## ACTIVITY
Could you quote, exactly as they stand, the lines running from the one with "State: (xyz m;" to the final line of the material?

## RECORDS FOR PROCESSING
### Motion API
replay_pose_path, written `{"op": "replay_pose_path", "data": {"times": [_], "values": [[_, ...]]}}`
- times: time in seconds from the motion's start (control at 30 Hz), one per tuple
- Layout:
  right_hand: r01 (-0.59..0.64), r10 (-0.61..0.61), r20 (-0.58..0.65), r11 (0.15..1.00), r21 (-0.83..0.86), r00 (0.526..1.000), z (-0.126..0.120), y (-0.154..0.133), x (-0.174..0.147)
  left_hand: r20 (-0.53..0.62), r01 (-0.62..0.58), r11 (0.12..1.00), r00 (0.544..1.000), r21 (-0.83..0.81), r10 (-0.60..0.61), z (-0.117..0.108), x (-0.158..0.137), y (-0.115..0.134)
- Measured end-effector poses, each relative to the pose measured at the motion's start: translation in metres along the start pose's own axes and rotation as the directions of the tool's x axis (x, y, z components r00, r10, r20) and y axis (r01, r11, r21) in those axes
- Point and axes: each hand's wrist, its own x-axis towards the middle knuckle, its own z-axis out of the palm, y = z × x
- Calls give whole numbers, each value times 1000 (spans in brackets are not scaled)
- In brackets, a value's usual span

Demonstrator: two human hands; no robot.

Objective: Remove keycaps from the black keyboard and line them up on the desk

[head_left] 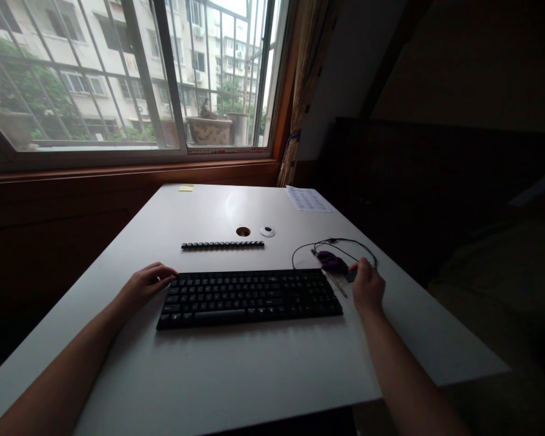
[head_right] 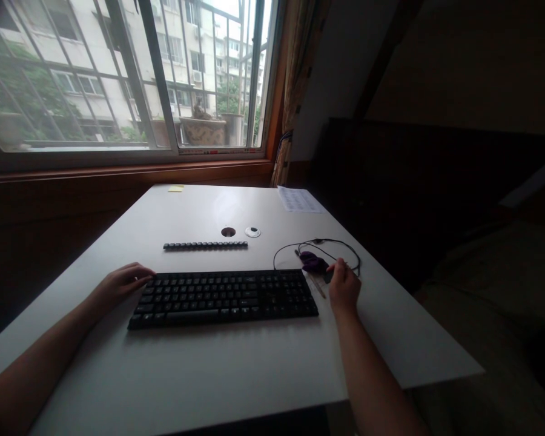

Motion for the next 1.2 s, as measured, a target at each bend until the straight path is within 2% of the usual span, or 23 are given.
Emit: {"op": "replay_pose_path", "data": {"times": [0.73, 1.2], "values": [[9, -9, 29, 1000, -4, 1000, 0, 6, 0, 7, -1, 1000, 1000, 1, 0, 2, -1, 0], [45, -45, 1, 999, 2, 999, -2, 2, -2, 31, 28, 999, 999, -32, -27, 4, -3, 4]]}}
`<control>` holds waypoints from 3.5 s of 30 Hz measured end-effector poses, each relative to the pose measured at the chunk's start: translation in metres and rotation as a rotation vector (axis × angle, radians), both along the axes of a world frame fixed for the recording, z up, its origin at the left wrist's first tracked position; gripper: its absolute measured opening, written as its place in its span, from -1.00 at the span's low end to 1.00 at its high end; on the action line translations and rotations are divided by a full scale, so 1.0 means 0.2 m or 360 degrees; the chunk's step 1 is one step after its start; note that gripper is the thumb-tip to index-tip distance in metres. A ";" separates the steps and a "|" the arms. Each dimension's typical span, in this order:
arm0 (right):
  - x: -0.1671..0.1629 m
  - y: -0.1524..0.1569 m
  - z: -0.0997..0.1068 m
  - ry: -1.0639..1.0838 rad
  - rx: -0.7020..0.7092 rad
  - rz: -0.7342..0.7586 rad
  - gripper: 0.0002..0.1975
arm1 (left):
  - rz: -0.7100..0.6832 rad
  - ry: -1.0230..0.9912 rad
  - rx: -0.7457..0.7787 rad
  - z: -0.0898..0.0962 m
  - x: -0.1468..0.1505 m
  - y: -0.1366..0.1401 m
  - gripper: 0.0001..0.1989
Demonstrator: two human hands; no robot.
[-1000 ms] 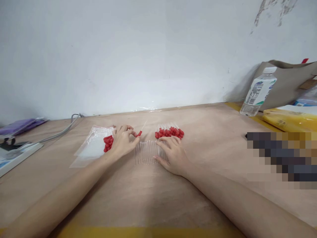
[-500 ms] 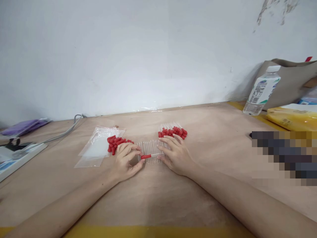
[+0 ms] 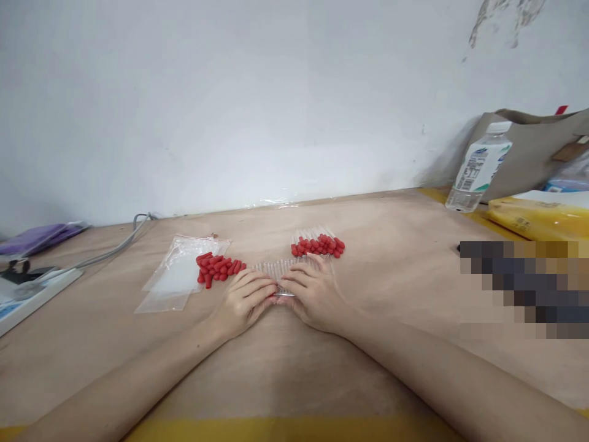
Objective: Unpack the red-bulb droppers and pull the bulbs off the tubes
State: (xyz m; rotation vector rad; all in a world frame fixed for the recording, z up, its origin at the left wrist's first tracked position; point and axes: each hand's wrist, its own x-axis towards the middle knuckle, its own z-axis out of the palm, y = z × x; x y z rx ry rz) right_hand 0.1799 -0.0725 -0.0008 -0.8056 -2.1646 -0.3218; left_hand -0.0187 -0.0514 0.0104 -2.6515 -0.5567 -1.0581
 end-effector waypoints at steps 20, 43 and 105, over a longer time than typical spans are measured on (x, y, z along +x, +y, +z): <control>0.03 0.02 -0.02 -0.0103 0.0241 0.0290 -0.90 | 0.0007 0.0227 -0.0460 0.05 -0.02 -0.04 -0.84; 0.06 0.09 0.02 0.0114 -0.0043 -0.0506 -0.83 | 0.1208 -0.0517 -0.0638 0.25 -0.47 0.24 -0.68; 0.12 0.04 0.01 0.0339 0.0127 -0.0401 -0.58 | 0.0593 -0.0426 -0.0689 0.12 0.04 0.13 -0.88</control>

## EXERCISE RESPONSE
State: (xyz m; rotation vector rad; all in a world frame fixed for the recording, z up, its origin at the left wrist's first tracked position; point and axes: each hand's wrist, its own x-axis towards the middle knuckle, its own z-axis out of the palm, y = z × x; x y z rx ry rz) right_hand 0.1799 -0.0725 -0.0008 -0.8056 -2.1646 -0.3218; left_hand -0.0187 -0.0514 0.0104 -2.6515 -0.5567 -1.0581
 end-effector waypoints at steps 20, 43 and 105, over a longer time than typical spans are measured on (x, y, z along +x, +y, +z): <control>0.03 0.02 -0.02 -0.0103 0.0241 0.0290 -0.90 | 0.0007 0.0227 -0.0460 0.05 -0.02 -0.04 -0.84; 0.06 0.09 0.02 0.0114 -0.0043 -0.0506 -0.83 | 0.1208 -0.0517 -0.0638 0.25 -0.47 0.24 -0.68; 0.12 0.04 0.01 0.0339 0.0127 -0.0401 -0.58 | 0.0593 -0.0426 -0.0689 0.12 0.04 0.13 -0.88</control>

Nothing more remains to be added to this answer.